He had almost hailed the other when class was over, receiving a look from both Chad and Inoue. Ishida himself kept his eyes down and continued packing his books away. And even though he did not show any signs of having heard Ichigo, the other knew he had.

“Can I talk to you?” he asked when he had made his way over there. First then did Ishida lift his eyes and met Ichigo’s. He nodded once, put on his jacket and slung his messenger bag over his shoulder.

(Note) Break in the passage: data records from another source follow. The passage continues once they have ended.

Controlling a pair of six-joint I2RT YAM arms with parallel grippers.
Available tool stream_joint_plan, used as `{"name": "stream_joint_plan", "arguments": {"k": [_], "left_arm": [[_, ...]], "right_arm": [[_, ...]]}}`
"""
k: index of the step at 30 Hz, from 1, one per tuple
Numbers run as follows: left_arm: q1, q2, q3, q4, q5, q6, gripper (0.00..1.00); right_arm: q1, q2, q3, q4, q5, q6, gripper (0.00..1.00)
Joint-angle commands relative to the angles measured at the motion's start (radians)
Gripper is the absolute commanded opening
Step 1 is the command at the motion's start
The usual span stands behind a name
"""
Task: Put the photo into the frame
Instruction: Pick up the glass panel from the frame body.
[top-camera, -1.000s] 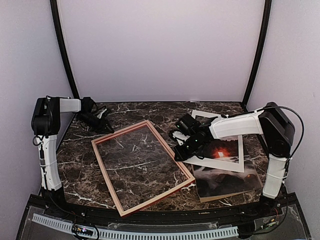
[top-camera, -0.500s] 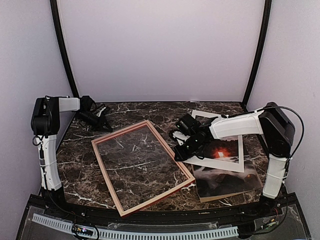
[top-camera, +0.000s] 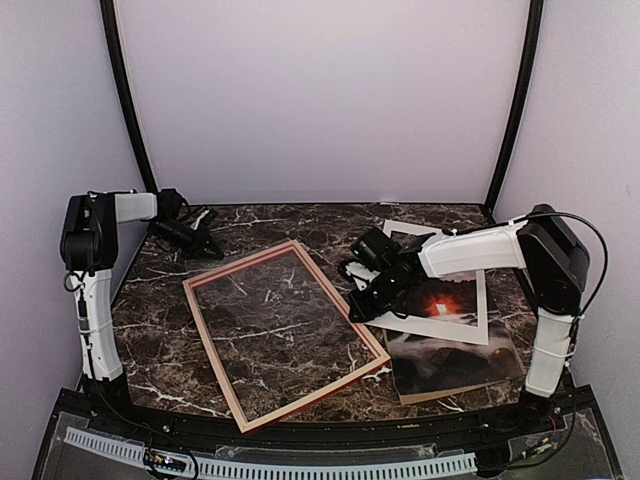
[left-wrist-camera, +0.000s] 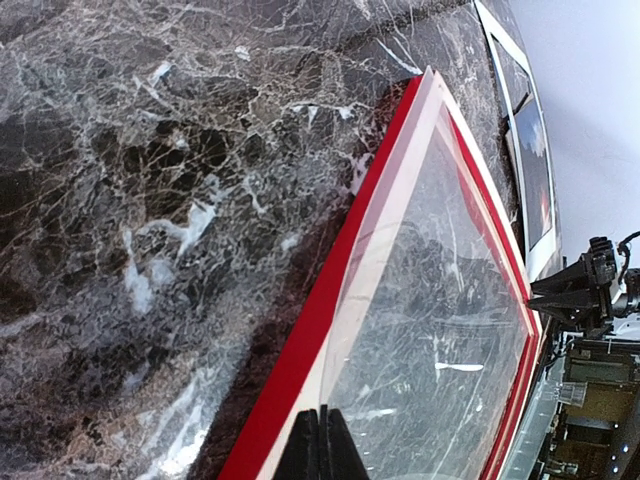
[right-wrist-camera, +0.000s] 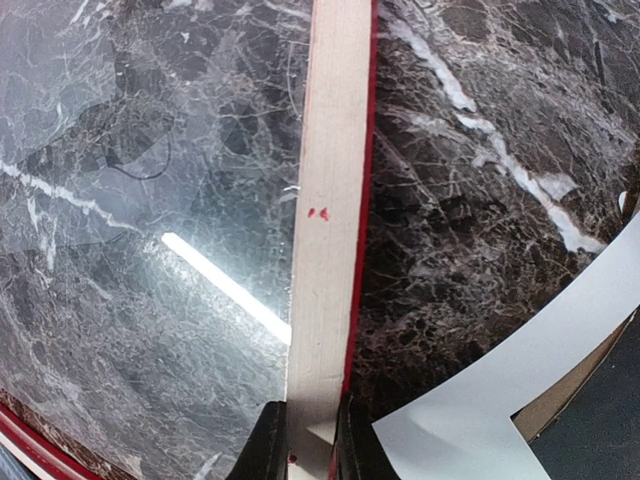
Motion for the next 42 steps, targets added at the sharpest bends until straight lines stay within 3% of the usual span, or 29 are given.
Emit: {"name": "stream_joint_plan", "arguments": {"k": [1,15,28,42], "left_arm": [[0.008,-0.100,0.019,-0.022,0.019,-0.003,0.00],[0.005,-0.268,-0.039,0.019,0.104,-0.032,0.00],[-0.085,-0.427,-0.060,0.003,0.137,-0.045,0.00],[-0.154,-0.502,-0.062,0.035,0.209,-0.095,0.00]], "right_arm": [[0.002,0.015,0.018,-0.058,-0.024,0.025,0.16],[-0.037,-0.030,0.165,-0.055,-0.036,0.013,0.52],[-0.120,0.084,0.373,0.055,-0.289,-0.115,0.72],[-0.169,0.162,0.363,0.162,-0.418,-0.202,0.76]]}}
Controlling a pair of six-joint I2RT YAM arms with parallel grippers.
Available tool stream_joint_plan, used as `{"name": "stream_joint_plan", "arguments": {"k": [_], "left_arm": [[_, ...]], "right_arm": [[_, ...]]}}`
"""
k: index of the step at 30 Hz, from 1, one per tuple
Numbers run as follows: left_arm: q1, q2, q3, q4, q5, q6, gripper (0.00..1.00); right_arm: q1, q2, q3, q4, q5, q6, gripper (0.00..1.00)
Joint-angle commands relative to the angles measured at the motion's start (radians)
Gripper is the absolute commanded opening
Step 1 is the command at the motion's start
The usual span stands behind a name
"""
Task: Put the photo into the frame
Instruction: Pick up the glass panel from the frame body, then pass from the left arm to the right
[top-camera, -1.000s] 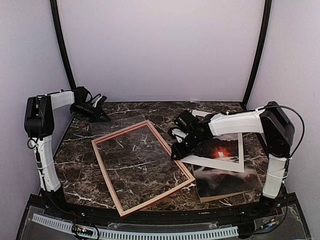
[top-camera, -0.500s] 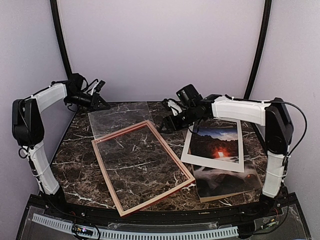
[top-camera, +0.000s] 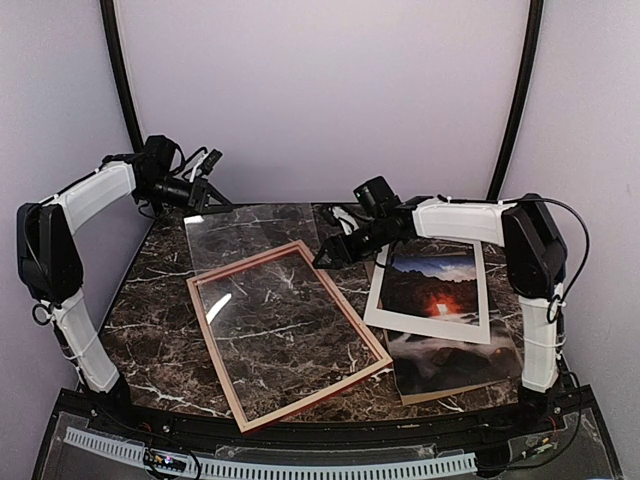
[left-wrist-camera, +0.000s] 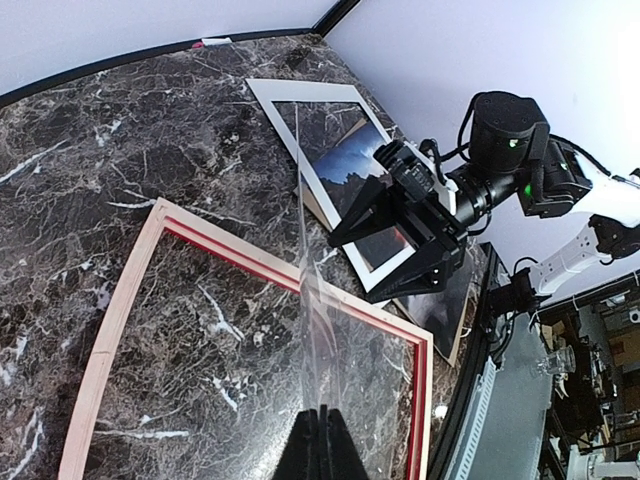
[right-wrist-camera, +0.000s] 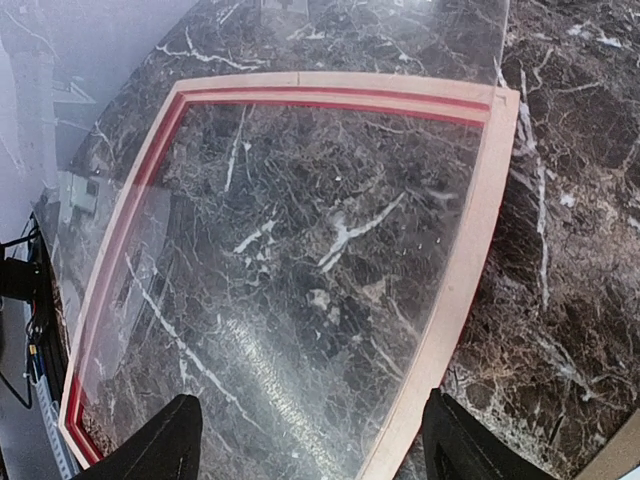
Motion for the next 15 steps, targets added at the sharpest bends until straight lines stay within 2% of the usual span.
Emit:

They left the school in silence, keeping their heads pointing straight ahead. Ishida’s fingers played idly with the strap of his bag, Ichigo carried the bag in the handles, holding it over his shoulder, the other hand in his pockets. 

“What do you want to know?” Ishida asked and turned right. They walked into the public garden of Karakura, watching the maple’s crisp green and the willows dusty grey sway in the wind. The air was humid and Ichigo could almost smell another storm coming. The thunder was in the air, creating a nervous tension that only amplified the one already there.

Ishida sat down in a pavilion, putting down his bag and looking out over the lake it opposed. The pines were dipping their needles into the water, creating infinitely small ripples on the surface. Ichigo joined him and dropped his own bag on the ground.

He leant back and took in the fresh wind, not warm, but not cold either that would sweep over the lake. Insects were buzzing through the air, calmly dancing on the surface, as if in tango with the pine. The garden was dominated by greens and blues, quiet hues of grey and a slight hint of purple. Ishida waited him out.

Ichigo could not formulate a response, and shrugged with an air of resignation. “I don’t know, Ishida.”

And Ishida, clever, clever Ishida, had seemed to know this already. He considered him with a quiet sort of look and then averted his eyes to the rustling pines.

“I didn’t like not being able to pride myself of being a Quincy anymore. It had been such a tremendous part of my life it was the one thing that still connected me to my Sen- my Grandfather. And my mother.” 

Ishida’s eyes seemed empty and desolate, not their usual shade of azure, less saturated in color and temperature. For despite having blue eyes that, granted, mostly had a steely quality, Ichigo had found Ishida’s eyes a warm shade. There was a certain ember that burned slowly but scorching almost. If he was honest with himself, he was a little hesitant about getting closer to those eyes lest they might burn him.

“We’re connected by blood, yes, but most memories I have of them are dominated by arrows and crosses. I felt orphaned when my mother passed away. Ryuuken has never taken much interest in me and even without that he detested so much within me, we never talked. He never liked me being a Quincy.”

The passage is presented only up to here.